The Dark Tower III: The Waste Lands. 1991

Origine : Etats-Unis
Genre : Fantasy
Auteur : Stephen King
Editeur : J’ai lu

Si le cycle de La Tour sombre hante Stephen King depuis ses débuts au point de l’encourager à truffer ses romans de références à cette mythologie, il lui est en revanche difficile d’écrire les romans appartenant directement à son cycle. Il l’avait lui-même avoué dans les apartés des deux premiers tomes, et il le redit encore ici, alors que se clôt Terres perdues : il ne sait pas où il va. Ou plus exactement, il possède bien une vue d’ensemble -ce dont il ne semblait même pas disposer dans le premier tome-, mais il ne connait pas encore les détails. Une précision honnête après une fin en forme de “cliffhanger”, procédé généralement utilisé pour fidéliser le lecteur.

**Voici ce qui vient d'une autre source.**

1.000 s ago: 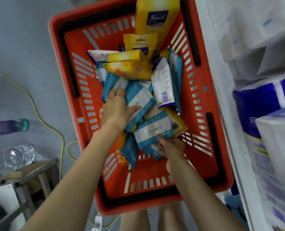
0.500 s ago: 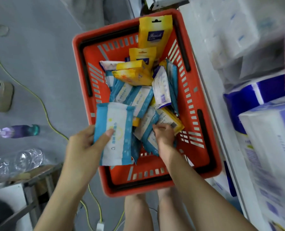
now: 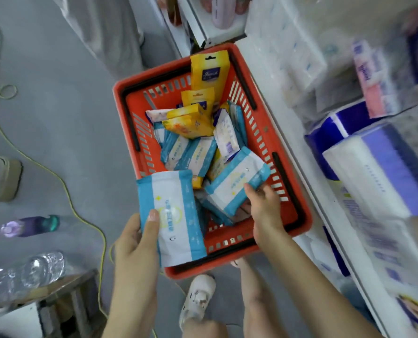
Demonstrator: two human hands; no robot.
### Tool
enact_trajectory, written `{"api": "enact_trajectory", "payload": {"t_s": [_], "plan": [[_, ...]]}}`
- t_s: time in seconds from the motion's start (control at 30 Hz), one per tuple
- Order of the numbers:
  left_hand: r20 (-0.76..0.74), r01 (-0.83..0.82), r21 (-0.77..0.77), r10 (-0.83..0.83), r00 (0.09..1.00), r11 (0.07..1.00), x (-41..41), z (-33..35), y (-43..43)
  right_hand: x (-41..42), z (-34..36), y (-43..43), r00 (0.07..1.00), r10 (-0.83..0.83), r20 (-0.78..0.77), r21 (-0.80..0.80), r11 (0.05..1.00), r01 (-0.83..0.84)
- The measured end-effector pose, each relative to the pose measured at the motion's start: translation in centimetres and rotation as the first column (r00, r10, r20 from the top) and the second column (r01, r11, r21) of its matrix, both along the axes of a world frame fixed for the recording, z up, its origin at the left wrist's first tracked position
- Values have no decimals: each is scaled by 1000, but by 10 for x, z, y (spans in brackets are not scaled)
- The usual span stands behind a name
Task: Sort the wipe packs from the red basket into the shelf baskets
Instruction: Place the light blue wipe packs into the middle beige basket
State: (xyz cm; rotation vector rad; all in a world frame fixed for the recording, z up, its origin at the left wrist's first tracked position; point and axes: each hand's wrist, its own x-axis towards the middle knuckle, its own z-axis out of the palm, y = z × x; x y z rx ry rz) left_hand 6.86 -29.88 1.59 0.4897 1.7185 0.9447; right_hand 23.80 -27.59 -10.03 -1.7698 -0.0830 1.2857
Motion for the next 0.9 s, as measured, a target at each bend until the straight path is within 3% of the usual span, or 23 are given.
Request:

Ce qui n’est pas sa seule utilité ici… L’auteur n’a tout simplement pas encore trouvé la meilleure porte de sortie. Et si l’on en juge au temps écoulé entre Terres perdues et Magie et Cristal (sept ans !), difficile de croire que le dénouement de ce troisième tome soit uniquement motivé par des critères mercantiles. Paradoxalement, si la fin de Terres perdues est un moment décisif dans la quête de Roland le pistolero et ses compagnons sur le chemin de la Tour Sombre, ce n’est pas l’instant le plus haletant du livre, qui en regorge. Disons le tout de suite : Terres perdues est le meilleur des trois premiers livres de la fresque de Stephen King.

Dans Le Pistolero (du moins dans sa version originale, depuis modifiée), l’auteur initiait l’histoire en commettant l’erreur de soulever de trop nombreuses interrogations non seulement le futur de la quête menée par Roland de Gilead mais aussi sur son présent (poursuivre l’homme en noir) et son passé. Tant et si bien que ce premier livre ressemble à un plan de travail, à un brouillon pour les livres qui suivront. Dans Les Trois cartes, King se dispersait moins, soulevait moins de pistes… Mais ne faisait guère avancer l’embrouillamini du premier livre. Roland y faisait trois passages dans notre monde, en revenant avec deux nouveaux compagnons (les “cartes” du titre, annoncées à la fin du Pistolero), Eddie le toxicomane et la schizophrène noire et cul-de-jatte Detta / Odetta qui par l’intermédiaire de la troisième “carte”, un tueur nommé Mort, finissait par fusionner ses deux personnalités en adoptant au passage le nom de Susannah. De ce livre agréable à lire mais chiche en éléments épiques, seule la fin revêtait une importance significative pour Roland, faisant ressurgir la mémoire de Jake, le gamin sacrifié à la fin du Pistolero.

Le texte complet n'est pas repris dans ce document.